╔══
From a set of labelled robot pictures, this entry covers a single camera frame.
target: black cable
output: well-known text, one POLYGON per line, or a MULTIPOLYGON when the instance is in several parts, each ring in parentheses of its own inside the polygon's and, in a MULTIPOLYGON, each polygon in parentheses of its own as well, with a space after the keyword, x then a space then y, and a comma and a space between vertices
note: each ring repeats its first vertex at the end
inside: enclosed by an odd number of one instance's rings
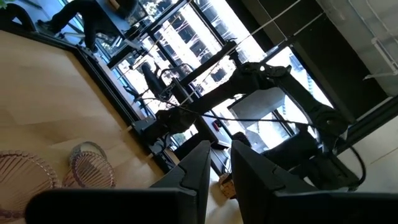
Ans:
MULTIPOLYGON (((224 120, 224 121, 239 121, 239 122, 258 122, 258 121, 278 122, 278 123, 283 123, 283 122, 285 122, 285 123, 306 125, 306 126, 315 128, 315 129, 317 129, 317 130, 322 130, 322 131, 324 131, 324 132, 330 133, 329 131, 324 130, 323 128, 318 127, 318 126, 313 125, 313 124, 305 124, 305 123, 301 123, 301 122, 288 121, 288 120, 284 120, 284 119, 231 119, 231 118, 221 118, 221 117, 218 117, 218 116, 213 116, 213 115, 208 115, 208 114, 200 114, 200 113, 198 113, 198 112, 196 112, 196 111, 192 111, 192 110, 186 109, 186 108, 184 108, 183 106, 176 105, 176 104, 174 104, 174 103, 168 102, 168 101, 166 101, 166 100, 158 99, 158 98, 145 98, 145 99, 143 99, 143 100, 158 100, 158 101, 161 101, 161 102, 170 104, 170 105, 172 105, 172 106, 174 106, 174 107, 180 108, 181 110, 184 110, 184 111, 186 111, 186 112, 195 114, 195 115, 197 115, 197 116, 204 116, 204 117, 207 117, 207 118, 219 119, 219 120, 224 120)), ((362 157, 359 155, 358 151, 354 148, 354 146, 349 145, 349 144, 348 144, 342 137, 340 137, 340 136, 335 136, 335 137, 337 138, 337 140, 339 140, 339 139, 343 140, 343 141, 348 145, 348 147, 351 149, 351 151, 354 153, 355 157, 358 159, 358 162, 359 162, 359 164, 360 164, 360 166, 361 166, 361 169, 362 169, 362 176, 361 176, 361 178, 358 180, 358 182, 357 182, 354 186, 350 186, 350 187, 359 187, 361 184, 363 184, 363 182, 364 182, 365 179, 366 179, 366 166, 365 166, 365 163, 364 163, 364 161, 362 160, 362 157)))

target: glass window
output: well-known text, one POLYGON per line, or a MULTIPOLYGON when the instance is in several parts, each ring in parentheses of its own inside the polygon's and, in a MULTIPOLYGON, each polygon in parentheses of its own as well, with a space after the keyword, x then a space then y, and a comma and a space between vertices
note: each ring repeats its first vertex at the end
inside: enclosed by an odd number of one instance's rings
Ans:
MULTIPOLYGON (((142 74, 141 65, 143 63, 147 63, 153 72, 155 72, 157 68, 159 68, 159 71, 157 72, 158 76, 161 74, 162 70, 168 70, 172 68, 172 66, 170 62, 165 59, 164 55, 156 46, 152 48, 152 46, 154 45, 154 41, 150 37, 144 39, 142 41, 142 45, 147 50, 152 50, 144 57, 134 58, 131 55, 128 56, 118 65, 118 68, 128 79, 128 81, 131 83, 132 87, 138 92, 138 94, 144 93, 142 96, 143 105, 141 106, 147 107, 152 114, 155 114, 156 112, 158 112, 158 110, 167 110, 172 106, 170 104, 163 103, 157 100, 146 99, 155 98, 155 96, 150 90, 147 91, 148 85, 142 74)), ((170 72, 165 72, 162 75, 162 79, 166 85, 171 84, 172 78, 180 78, 179 73, 172 70, 170 72)), ((178 101, 175 99, 174 96, 171 97, 169 101, 175 105, 178 105, 178 101)), ((176 134, 174 136, 174 139, 178 144, 182 144, 197 132, 198 131, 196 130, 196 128, 194 126, 191 126, 190 129, 185 131, 184 133, 176 134)))
POLYGON ((187 63, 193 68, 221 50, 221 45, 189 5, 164 22, 155 37, 177 64, 187 63))
POLYGON ((154 22, 163 12, 172 7, 178 0, 139 0, 149 15, 149 20, 154 22))
MULTIPOLYGON (((239 43, 250 35, 249 31, 225 0, 194 0, 206 18, 216 28, 224 40, 236 39, 239 43)), ((243 41, 237 51, 239 59, 244 62, 258 62, 266 55, 253 37, 243 41)))

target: black chair
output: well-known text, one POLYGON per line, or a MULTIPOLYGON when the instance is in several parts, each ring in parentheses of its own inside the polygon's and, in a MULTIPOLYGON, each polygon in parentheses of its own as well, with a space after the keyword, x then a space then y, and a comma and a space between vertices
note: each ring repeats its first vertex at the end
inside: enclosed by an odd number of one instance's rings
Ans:
POLYGON ((163 81, 163 75, 165 74, 165 72, 171 72, 174 70, 178 70, 180 69, 182 66, 189 66, 186 63, 183 63, 175 68, 167 68, 161 71, 160 75, 157 76, 160 68, 158 65, 156 65, 156 70, 153 72, 150 69, 150 65, 147 62, 144 62, 141 65, 141 70, 142 70, 142 74, 144 75, 145 81, 147 82, 148 85, 148 89, 146 91, 144 91, 143 93, 141 93, 140 95, 138 95, 136 97, 136 101, 140 98, 142 98, 142 96, 147 92, 147 91, 151 91, 154 96, 158 99, 161 100, 165 100, 165 101, 169 101, 171 99, 171 97, 173 96, 172 94, 172 89, 173 89, 173 85, 166 85, 166 83, 163 81))

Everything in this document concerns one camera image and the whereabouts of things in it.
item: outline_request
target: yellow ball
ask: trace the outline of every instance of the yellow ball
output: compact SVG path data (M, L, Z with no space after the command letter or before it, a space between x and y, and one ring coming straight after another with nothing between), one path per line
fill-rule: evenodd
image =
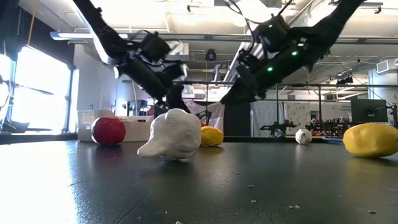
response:
M356 156L391 156L398 151L398 129L385 124L360 124L344 133L343 142Z
M224 134L211 126L201 127L201 144L204 146L219 146L224 141Z

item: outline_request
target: white sculpture
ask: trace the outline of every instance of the white sculpture
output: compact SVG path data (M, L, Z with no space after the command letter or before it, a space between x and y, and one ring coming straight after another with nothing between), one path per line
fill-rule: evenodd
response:
M309 144L312 141L312 134L307 129L300 129L296 132L296 141L301 145Z
M160 156L166 160L186 159L200 147L200 120L181 109L171 109L150 124L149 141L138 149L138 156Z

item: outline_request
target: white box
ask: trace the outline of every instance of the white box
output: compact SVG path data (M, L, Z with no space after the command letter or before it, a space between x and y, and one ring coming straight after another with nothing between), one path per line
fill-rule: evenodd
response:
M101 117L117 117L123 120L126 137L123 142L148 141L153 116L115 116L108 110L86 110L77 112L77 139L81 142L94 142L91 138L91 124Z

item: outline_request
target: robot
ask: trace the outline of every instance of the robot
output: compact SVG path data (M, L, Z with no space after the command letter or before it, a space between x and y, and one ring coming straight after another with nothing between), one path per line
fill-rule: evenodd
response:
M280 15L259 24L253 31L254 41L262 44L265 57L258 59L252 49L241 50L239 78L221 99L225 105L251 103L266 97L266 90L301 67L312 71L336 42L348 19L364 0L341 0L336 9L312 27L293 27ZM172 50L158 33L146 30L142 42L124 40L101 17L101 8L90 0L73 0L76 11L93 34L101 60L114 66L116 77L129 76L166 110L180 108L190 113L182 100L183 85L174 80L183 76L183 62L166 60Z
M295 128L297 125L293 121L285 120L283 124L279 124L277 121L272 125L263 125L261 131L271 131L270 135L276 138L282 138L286 134L287 128Z
M253 34L255 42L262 45L264 58L253 56L251 48L240 51L238 78L221 103L234 105L264 99L268 88L298 69L304 67L312 72L313 65L330 54L331 46L363 2L341 0L330 15L312 27L290 28L280 13L259 24Z

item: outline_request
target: table surface
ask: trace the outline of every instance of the table surface
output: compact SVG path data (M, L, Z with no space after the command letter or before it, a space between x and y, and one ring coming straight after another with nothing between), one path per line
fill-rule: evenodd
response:
M139 158L142 144L0 146L0 223L398 220L398 155L372 160L333 144L224 143L166 162Z

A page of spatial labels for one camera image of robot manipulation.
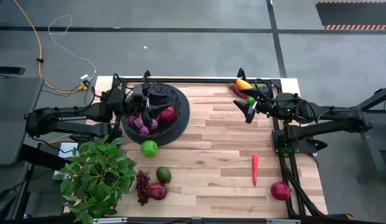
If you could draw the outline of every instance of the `red onion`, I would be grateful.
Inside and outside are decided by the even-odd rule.
[[[136,120],[137,118],[135,117],[135,116],[129,116],[128,117],[128,124],[130,125],[130,126],[134,126],[135,125],[135,120]]]
[[[167,109],[160,113],[161,121],[172,122],[176,120],[176,111],[173,106],[169,106]]]
[[[154,119],[151,119],[151,128],[150,128],[150,130],[153,131],[153,130],[157,129],[157,127],[158,127],[158,122],[156,120],[154,120]]]
[[[149,135],[150,134],[150,130],[148,127],[146,126],[143,126],[139,129],[139,132],[142,134],[142,135]]]
[[[137,118],[135,121],[134,121],[134,123],[135,123],[135,126],[137,127],[137,128],[142,128],[143,126],[144,126],[144,124],[143,124],[143,120],[142,120],[142,118],[140,117],[140,118]]]
[[[147,194],[155,200],[162,200],[167,196],[167,187],[162,183],[153,183],[147,186]]]
[[[288,200],[291,196],[291,189],[284,182],[276,182],[270,188],[270,192],[277,200]]]

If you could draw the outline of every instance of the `grape bunch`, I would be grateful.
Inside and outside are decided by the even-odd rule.
[[[138,202],[141,206],[147,204],[149,201],[149,195],[147,194],[147,186],[149,184],[150,177],[148,176],[148,172],[143,172],[139,170],[137,174],[137,196],[139,198]]]

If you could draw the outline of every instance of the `orange striped tape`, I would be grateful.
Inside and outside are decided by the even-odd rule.
[[[386,25],[326,25],[326,30],[386,30]]]
[[[316,2],[315,4],[386,4],[386,2]]]

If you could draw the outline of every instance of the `gray floor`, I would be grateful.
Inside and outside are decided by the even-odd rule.
[[[29,0],[21,1],[37,26],[71,14],[75,26],[269,28],[265,0]],[[313,0],[273,0],[279,29],[322,29]],[[0,5],[0,24],[27,25],[13,1]],[[67,25],[59,21],[57,25]],[[39,32],[45,59],[43,76],[59,88],[73,88],[93,69],[56,47]],[[271,34],[67,33],[58,42],[90,59],[98,75],[227,76],[243,67],[247,75],[279,77]],[[302,96],[319,105],[353,106],[386,87],[386,35],[280,35],[290,78]],[[38,48],[32,32],[0,31],[0,65],[23,66],[37,76]],[[84,93],[68,98],[42,93],[38,107],[84,105]],[[48,140],[60,136],[49,134]],[[370,160],[358,134],[325,134],[329,147],[318,155],[329,213],[386,222],[386,182],[358,184],[356,175]],[[47,194],[34,194],[32,205]],[[48,206],[38,215],[48,215]]]

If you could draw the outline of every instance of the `green leaves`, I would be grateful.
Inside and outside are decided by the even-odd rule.
[[[101,183],[101,188],[107,193],[107,194],[112,194],[114,193],[114,190],[111,189],[107,184]]]
[[[53,177],[53,180],[63,180],[64,174],[56,174]]]
[[[88,215],[88,212],[86,212],[83,215],[82,224],[92,224],[92,223],[93,223],[93,217]]]
[[[119,137],[119,138],[116,138],[114,139],[112,142],[111,142],[112,145],[120,145],[120,144],[124,144],[124,138],[122,137]]]
[[[76,156],[76,148],[73,149],[73,157]]]
[[[106,158],[104,157],[104,155],[98,154],[96,156],[96,160],[99,162],[101,167],[103,167],[103,169],[105,169],[107,167],[107,162],[106,162]]]
[[[64,195],[71,195],[73,193],[73,186],[70,180],[64,180],[60,185],[60,193]]]
[[[83,224],[92,223],[93,217],[115,215],[122,194],[130,193],[137,172],[135,162],[118,148],[123,142],[123,138],[117,138],[109,143],[108,136],[86,142],[73,150],[72,163],[53,177],[63,180],[60,192],[66,201],[64,205]]]

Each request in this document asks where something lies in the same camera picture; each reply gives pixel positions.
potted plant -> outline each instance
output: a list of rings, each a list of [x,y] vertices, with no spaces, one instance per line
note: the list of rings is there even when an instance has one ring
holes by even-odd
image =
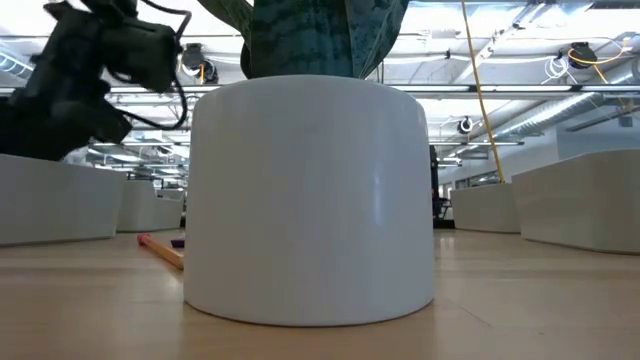
[[[250,80],[194,110],[185,300],[292,326],[406,315],[433,298],[429,144],[411,96],[365,78],[408,0],[200,0]]]

orange pencil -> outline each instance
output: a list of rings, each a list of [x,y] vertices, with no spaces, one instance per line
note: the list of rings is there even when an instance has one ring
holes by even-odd
[[[173,266],[178,269],[184,269],[184,262],[182,260],[182,254],[179,252],[166,247],[164,245],[158,244],[157,242],[151,239],[151,235],[149,234],[140,234],[138,235],[138,245],[146,246],[155,252],[158,256],[168,261]]]

security camera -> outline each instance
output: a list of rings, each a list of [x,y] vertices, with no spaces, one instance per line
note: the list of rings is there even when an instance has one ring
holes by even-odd
[[[473,121],[468,116],[465,116],[458,123],[458,132],[462,135],[467,135],[471,130],[473,130]]]

wooden floor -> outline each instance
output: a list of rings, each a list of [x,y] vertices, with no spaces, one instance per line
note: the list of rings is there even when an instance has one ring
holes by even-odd
[[[0,359],[640,359],[640,257],[462,231],[436,254],[424,310],[288,329],[193,310],[133,235],[0,248]]]

green plant leaf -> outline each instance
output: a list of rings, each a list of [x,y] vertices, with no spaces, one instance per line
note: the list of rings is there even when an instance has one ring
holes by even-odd
[[[409,0],[347,0],[353,72],[366,78],[389,54]]]
[[[251,37],[253,77],[354,76],[344,0],[255,0]]]
[[[238,30],[245,43],[251,44],[253,8],[245,0],[198,0],[198,2],[227,25]]]

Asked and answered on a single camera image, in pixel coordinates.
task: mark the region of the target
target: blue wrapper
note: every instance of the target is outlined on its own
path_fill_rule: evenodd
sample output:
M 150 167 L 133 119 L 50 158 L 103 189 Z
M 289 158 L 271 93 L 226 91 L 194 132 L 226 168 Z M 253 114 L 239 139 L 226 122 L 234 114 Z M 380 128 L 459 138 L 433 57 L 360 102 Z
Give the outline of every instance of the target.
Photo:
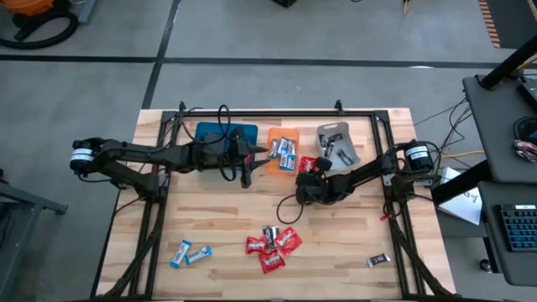
M 177 250 L 177 253 L 175 254 L 174 258 L 169 262 L 169 265 L 172 268 L 179 268 L 179 266 L 181 265 L 181 261 L 183 260 L 183 257 L 186 255 L 186 252 L 188 251 L 188 248 L 191 245 L 192 243 L 187 242 L 186 240 L 183 240 L 181 242 L 179 250 Z
M 212 252 L 211 252 L 210 246 L 202 247 L 201 249 L 193 252 L 192 254 L 186 255 L 185 262 L 186 262 L 186 265 L 191 265 L 192 263 L 198 260 L 202 260 L 203 258 L 211 256 L 211 255 L 212 255 Z

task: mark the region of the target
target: red wrapper
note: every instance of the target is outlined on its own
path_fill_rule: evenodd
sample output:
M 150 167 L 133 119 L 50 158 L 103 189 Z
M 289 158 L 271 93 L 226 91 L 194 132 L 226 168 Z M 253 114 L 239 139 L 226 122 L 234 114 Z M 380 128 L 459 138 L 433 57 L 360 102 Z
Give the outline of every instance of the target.
M 259 262 L 261 263 L 263 273 L 270 273 L 285 266 L 284 259 L 278 255 L 278 251 L 276 250 L 271 253 L 260 253 Z
M 310 170 L 315 168 L 316 161 L 317 159 L 309 158 L 307 156 L 302 156 L 300 158 L 300 163 L 299 163 L 299 173 L 310 172 Z
M 261 238 L 257 239 L 255 237 L 250 237 L 246 239 L 246 254 L 249 255 L 253 252 L 265 253 L 267 249 L 267 238 L 263 235 Z
M 297 247 L 302 244 L 302 239 L 295 232 L 295 230 L 290 226 L 281 232 L 276 237 L 276 246 L 285 256 L 289 256 Z

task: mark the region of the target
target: orange tray
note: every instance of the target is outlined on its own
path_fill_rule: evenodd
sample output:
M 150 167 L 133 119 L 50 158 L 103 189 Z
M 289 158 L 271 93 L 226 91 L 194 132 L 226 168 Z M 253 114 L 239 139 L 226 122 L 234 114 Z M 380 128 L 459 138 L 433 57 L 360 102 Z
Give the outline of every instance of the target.
M 268 143 L 267 146 L 269 149 L 272 148 L 273 139 L 282 139 L 286 137 L 292 139 L 296 142 L 296 158 L 299 158 L 299 148 L 300 148 L 300 132 L 296 129 L 287 129 L 287 128 L 270 128 L 268 130 Z M 296 174 L 297 169 L 299 168 L 298 161 L 295 163 L 295 170 L 288 171 L 282 170 L 279 168 L 279 157 L 272 159 L 270 163 L 266 164 L 266 169 L 270 174 L 283 174 L 283 175 L 292 175 Z

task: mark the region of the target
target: candy bar
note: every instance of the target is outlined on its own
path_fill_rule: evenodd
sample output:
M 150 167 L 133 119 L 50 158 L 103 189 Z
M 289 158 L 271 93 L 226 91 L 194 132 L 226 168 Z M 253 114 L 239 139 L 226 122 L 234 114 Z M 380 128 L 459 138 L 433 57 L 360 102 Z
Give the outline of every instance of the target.
M 272 148 L 270 149 L 270 153 L 268 154 L 268 156 L 271 159 L 275 159 L 276 157 L 278 157 L 278 148 L 279 148 L 279 140 L 278 139 L 273 139 L 272 140 Z
M 249 255 L 253 252 L 265 253 L 267 249 L 267 238 L 262 236 L 257 239 L 255 237 L 248 237 L 246 239 L 246 254 Z
M 276 237 L 276 246 L 285 256 L 290 255 L 300 244 L 302 239 L 291 226 Z
M 342 139 L 343 139 L 343 134 L 337 133 L 337 134 L 334 134 L 334 135 L 330 136 L 328 138 L 328 141 L 329 142 L 335 142 L 335 141 L 342 140 Z
M 288 144 L 289 140 L 287 138 L 282 138 L 282 140 L 279 142 L 277 155 L 281 155 L 284 151 L 287 152 Z
M 345 154 L 345 152 L 343 151 L 343 149 L 339 149 L 337 150 L 337 156 L 341 159 L 341 161 L 343 161 L 344 164 L 346 164 L 347 166 L 350 166 L 352 164 L 354 164 L 354 160 L 352 160 L 348 155 Z
M 294 155 L 289 155 L 289 157 L 287 158 L 286 169 L 289 171 L 295 171 L 295 161 L 296 161 L 296 157 Z
M 267 238 L 267 247 L 276 248 L 274 240 L 279 235 L 279 228 L 277 226 L 263 226 L 263 234 Z
M 172 268 L 179 268 L 181 261 L 183 260 L 183 257 L 186 255 L 186 251 L 188 251 L 188 248 L 192 245 L 192 243 L 187 242 L 186 240 L 183 240 L 181 242 L 181 245 L 179 246 L 179 250 L 177 250 L 177 253 L 175 253 L 174 258 L 169 262 L 169 265 Z
M 271 253 L 260 253 L 259 262 L 261 263 L 263 273 L 270 273 L 285 266 L 285 261 L 278 255 L 277 250 L 274 250 Z
M 284 150 L 283 153 L 281 154 L 281 158 L 279 159 L 280 169 L 287 169 L 287 158 L 288 158 L 287 151 Z
M 328 144 L 326 145 L 326 151 L 325 151 L 326 158 L 330 157 L 333 149 L 334 149 L 334 142 L 328 142 Z
M 302 156 L 299 162 L 299 173 L 310 172 L 315 168 L 315 162 L 317 159 Z
M 294 140 L 290 139 L 290 140 L 288 141 L 288 144 L 287 144 L 287 145 L 288 145 L 288 147 L 287 147 L 287 149 L 288 149 L 287 153 L 288 153 L 289 155 L 296 155 L 296 142 L 295 142 Z
M 389 262 L 390 259 L 389 259 L 388 255 L 383 253 L 381 255 L 370 257 L 370 258 L 367 259 L 367 261 L 368 261 L 368 266 L 370 268 L 372 268 L 372 267 L 374 267 L 375 265 L 377 265 L 379 263 Z
M 203 258 L 211 256 L 211 255 L 212 255 L 211 247 L 209 246 L 202 247 L 201 249 L 193 252 L 192 254 L 186 255 L 185 262 L 186 262 L 186 265 L 191 265 L 192 263 L 198 260 L 202 260 Z

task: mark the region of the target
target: white sheet of paper
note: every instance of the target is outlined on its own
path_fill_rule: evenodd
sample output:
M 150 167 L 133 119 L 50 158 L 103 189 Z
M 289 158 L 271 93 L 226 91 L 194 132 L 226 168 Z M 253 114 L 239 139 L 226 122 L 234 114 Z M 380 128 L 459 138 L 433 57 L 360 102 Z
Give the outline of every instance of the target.
M 443 178 L 441 183 L 445 184 L 460 174 L 461 173 L 449 167 L 444 168 L 444 171 L 442 171 Z M 456 196 L 438 206 L 438 208 L 445 213 L 473 223 L 476 226 L 479 226 L 479 221 L 481 220 L 481 207 L 482 201 L 478 188 L 474 188 L 464 194 L 460 194 L 459 196 Z

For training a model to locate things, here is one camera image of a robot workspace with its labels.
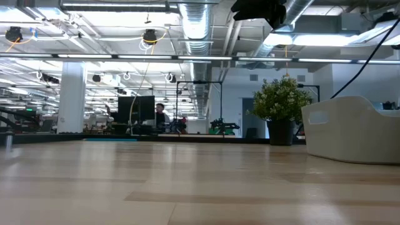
╚══
§ **What you are asked to do**
In the entries above, find each line with the string "grateful" and copy it.

§ **Completed exercise**
If you could draw the outline of every instance of the `red onion`, I would be grateful.
If you could draw the outline of every instance of the `grape bunch`, I would be grateful.
If you could draw the outline of every instance of the `orange striped tape`, I would be grateful.
If you could draw the outline of every instance of the `gray floor`, I would be grateful.
If you could draw the outline of every instance of the `green leaves`, I would be grateful.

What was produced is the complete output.